Records for processing below:

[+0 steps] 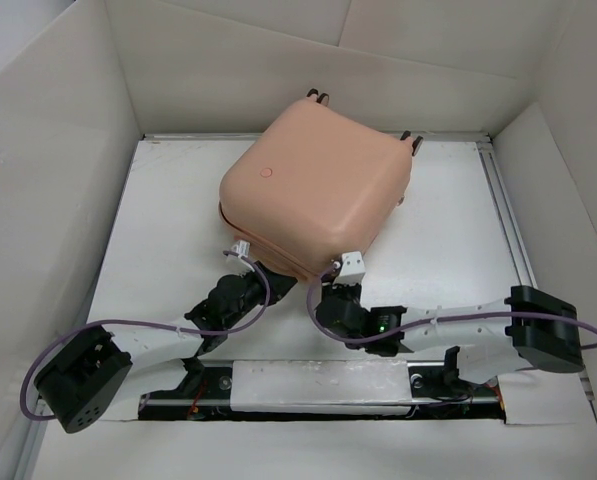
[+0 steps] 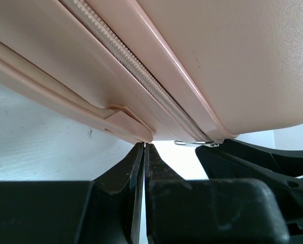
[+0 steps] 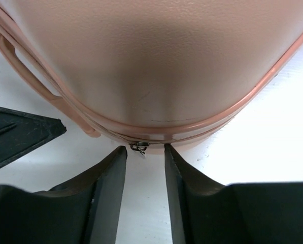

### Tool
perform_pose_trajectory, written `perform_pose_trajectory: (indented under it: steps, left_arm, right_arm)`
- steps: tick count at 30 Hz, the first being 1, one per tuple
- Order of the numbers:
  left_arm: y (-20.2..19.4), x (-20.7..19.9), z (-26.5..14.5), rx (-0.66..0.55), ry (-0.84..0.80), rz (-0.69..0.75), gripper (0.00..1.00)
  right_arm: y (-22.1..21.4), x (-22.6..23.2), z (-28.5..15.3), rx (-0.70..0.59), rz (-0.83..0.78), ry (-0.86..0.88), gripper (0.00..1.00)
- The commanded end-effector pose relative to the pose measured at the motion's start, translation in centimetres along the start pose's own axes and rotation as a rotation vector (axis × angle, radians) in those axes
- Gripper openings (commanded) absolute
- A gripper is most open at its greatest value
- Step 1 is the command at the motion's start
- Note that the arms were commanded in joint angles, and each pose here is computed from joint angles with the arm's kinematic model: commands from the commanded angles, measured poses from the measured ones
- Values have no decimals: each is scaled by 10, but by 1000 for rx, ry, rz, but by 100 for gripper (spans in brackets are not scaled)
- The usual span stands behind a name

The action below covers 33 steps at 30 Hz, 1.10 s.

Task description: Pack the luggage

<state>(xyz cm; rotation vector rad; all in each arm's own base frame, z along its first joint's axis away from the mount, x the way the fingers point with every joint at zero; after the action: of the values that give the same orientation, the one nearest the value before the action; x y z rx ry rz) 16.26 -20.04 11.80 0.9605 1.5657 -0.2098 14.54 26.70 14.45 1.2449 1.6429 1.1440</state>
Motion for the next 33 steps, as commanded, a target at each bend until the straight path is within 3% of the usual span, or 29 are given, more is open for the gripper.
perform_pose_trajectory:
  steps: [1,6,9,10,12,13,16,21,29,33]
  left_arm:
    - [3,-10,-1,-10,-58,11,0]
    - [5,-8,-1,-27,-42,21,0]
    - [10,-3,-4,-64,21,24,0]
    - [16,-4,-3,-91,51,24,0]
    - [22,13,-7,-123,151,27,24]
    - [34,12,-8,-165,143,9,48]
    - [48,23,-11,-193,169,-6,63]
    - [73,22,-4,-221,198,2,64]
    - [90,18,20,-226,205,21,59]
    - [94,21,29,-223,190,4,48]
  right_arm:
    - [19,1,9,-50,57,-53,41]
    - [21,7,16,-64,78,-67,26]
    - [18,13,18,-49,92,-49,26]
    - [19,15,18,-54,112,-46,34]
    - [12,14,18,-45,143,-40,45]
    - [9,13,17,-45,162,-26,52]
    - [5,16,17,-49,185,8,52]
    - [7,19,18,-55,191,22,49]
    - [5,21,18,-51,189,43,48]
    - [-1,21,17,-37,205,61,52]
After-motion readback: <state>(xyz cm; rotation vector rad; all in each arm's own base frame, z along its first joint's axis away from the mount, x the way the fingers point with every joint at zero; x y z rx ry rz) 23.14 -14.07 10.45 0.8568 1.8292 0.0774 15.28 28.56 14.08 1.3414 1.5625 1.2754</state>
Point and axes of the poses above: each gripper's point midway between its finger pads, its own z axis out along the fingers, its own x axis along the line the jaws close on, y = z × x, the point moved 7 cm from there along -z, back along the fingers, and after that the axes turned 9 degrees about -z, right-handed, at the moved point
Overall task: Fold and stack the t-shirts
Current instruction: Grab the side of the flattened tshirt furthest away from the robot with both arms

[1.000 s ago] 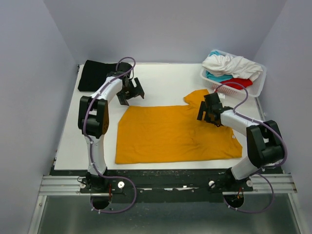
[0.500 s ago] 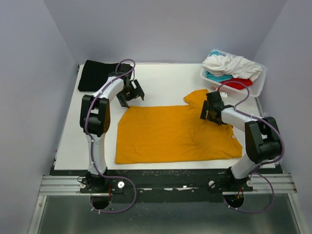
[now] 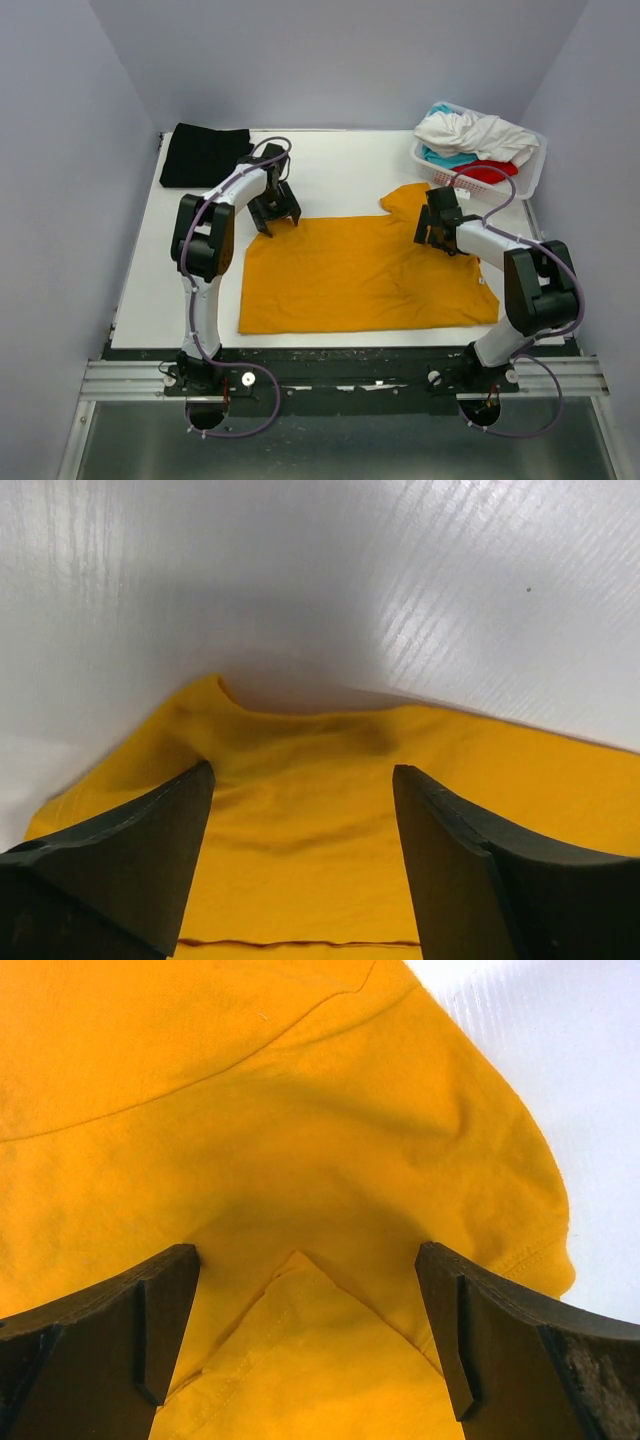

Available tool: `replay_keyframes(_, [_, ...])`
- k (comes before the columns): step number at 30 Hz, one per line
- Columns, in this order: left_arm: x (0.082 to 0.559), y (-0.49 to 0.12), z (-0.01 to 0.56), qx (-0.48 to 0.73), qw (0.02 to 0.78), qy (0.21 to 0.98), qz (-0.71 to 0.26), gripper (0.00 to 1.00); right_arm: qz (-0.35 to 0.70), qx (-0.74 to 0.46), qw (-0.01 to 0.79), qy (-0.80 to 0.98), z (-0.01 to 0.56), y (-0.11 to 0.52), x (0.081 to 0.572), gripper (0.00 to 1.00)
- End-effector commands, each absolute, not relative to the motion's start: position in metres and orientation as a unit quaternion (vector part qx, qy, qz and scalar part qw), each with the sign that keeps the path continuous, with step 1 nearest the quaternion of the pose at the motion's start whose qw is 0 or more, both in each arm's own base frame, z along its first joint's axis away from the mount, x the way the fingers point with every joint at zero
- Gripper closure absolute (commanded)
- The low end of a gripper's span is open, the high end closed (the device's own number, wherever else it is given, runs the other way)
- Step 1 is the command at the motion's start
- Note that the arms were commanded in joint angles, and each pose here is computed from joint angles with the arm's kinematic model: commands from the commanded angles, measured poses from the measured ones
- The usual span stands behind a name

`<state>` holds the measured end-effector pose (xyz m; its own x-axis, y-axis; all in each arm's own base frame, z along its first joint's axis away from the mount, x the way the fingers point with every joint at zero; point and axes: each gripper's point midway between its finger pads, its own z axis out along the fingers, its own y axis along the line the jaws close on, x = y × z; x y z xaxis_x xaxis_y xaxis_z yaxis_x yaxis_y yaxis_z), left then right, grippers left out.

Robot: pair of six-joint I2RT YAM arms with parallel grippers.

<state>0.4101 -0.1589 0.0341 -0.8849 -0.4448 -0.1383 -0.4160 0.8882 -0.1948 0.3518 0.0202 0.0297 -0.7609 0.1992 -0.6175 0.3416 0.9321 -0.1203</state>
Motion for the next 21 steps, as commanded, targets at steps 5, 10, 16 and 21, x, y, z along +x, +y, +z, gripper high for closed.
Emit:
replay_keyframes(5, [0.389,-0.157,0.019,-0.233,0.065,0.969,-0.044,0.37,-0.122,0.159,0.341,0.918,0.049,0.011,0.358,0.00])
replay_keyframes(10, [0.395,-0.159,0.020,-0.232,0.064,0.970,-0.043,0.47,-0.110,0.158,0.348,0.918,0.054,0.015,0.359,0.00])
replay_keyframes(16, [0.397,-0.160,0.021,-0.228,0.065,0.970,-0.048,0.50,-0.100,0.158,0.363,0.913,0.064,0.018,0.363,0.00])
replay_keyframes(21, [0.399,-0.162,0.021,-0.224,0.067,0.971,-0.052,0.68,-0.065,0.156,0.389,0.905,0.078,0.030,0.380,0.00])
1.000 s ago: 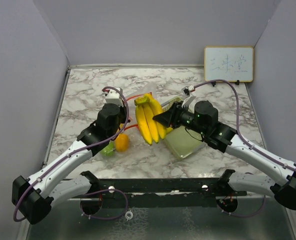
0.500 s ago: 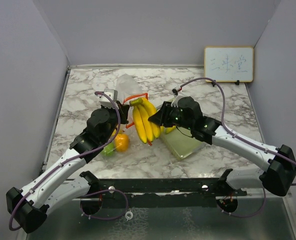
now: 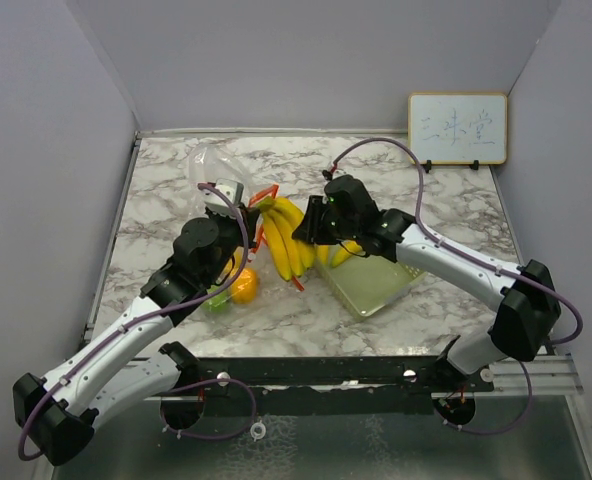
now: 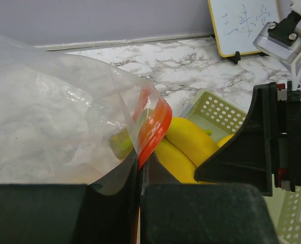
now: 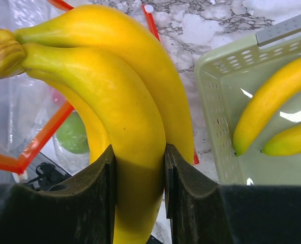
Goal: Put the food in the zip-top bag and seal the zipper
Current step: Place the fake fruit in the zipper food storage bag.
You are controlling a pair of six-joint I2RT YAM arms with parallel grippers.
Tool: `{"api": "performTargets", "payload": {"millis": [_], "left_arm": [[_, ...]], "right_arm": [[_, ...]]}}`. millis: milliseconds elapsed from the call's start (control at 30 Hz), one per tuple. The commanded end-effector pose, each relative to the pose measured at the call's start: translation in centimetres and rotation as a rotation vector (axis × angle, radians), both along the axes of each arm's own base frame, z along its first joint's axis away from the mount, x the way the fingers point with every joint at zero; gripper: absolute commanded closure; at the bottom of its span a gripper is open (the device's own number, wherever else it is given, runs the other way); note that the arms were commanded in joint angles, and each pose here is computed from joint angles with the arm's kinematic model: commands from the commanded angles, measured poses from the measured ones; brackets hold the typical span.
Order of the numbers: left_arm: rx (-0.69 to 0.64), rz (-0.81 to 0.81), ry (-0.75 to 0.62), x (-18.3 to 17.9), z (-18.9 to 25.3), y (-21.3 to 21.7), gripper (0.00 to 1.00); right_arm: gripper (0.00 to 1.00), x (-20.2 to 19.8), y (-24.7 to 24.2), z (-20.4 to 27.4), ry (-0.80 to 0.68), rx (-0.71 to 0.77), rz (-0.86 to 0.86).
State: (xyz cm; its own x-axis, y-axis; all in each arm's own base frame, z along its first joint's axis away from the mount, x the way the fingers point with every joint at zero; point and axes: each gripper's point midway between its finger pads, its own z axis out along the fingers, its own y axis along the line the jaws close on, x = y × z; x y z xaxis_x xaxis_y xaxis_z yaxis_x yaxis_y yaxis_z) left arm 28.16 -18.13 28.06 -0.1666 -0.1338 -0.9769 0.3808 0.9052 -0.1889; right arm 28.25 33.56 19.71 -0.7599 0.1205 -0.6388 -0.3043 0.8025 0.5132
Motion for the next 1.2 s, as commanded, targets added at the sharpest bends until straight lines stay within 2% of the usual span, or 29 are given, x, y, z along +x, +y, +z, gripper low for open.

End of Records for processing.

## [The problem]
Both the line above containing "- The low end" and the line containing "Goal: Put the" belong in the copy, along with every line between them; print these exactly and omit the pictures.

## [Exercise output]
- The low end of a gripper's span is open, the high end closed (the device's own number, wherever else it is given, runs the other way)
- Step 1 is the command at the motion's start
- Note that the arms were commanded in joint angles, and each pose here is computed from joint angles with the arm's kinematic model: commands from the commanded angles, measured poses from the measured ones
- The usual span stands behind a name

`<state>` holds the measured end-effector pose (xyz m; its own x-axis, y-axis; all in each arm's own base frame, z along its first joint's axis away from the mount, x the way the fingers point with every joint at zero; point and axes: each gripper's point midway between its finger pads, its own z axis out along the fingers, its own y axis along the line the jaws close on, x = y × z; x y z xaxis_x xaxis_y xaxis_z yaxis_x yaxis_y yaxis_z), left then right, grippers left out.

Robot: pair of six-joint I2RT YAM arms with parallel grippers.

<state>0.4101 -0.1589 0.0341 -0.8849 -0.4448 -0.1383 -0.4160 0.8882 -0.1948 0.3518 0.0202 0.0297 -0.7609 0.1992 -0.6175 0.3416 0.9321 -0.1203</state>
Motion for the next 21 steps, as commanded, targets at steps 5, 10, 16 and 21, x, y, z along +x, +y, +z, gripper high for closed.
Emit:
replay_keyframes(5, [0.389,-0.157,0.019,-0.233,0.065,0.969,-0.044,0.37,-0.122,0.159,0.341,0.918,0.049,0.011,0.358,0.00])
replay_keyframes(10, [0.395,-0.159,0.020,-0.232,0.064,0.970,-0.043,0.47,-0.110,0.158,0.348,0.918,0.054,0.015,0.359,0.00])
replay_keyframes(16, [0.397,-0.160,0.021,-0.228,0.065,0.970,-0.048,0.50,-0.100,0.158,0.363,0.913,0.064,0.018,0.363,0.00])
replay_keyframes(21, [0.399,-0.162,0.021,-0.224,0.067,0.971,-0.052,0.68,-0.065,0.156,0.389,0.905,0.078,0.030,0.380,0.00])
1.000 s ago: 
0.500 s ago: 
now: 
now: 
now: 
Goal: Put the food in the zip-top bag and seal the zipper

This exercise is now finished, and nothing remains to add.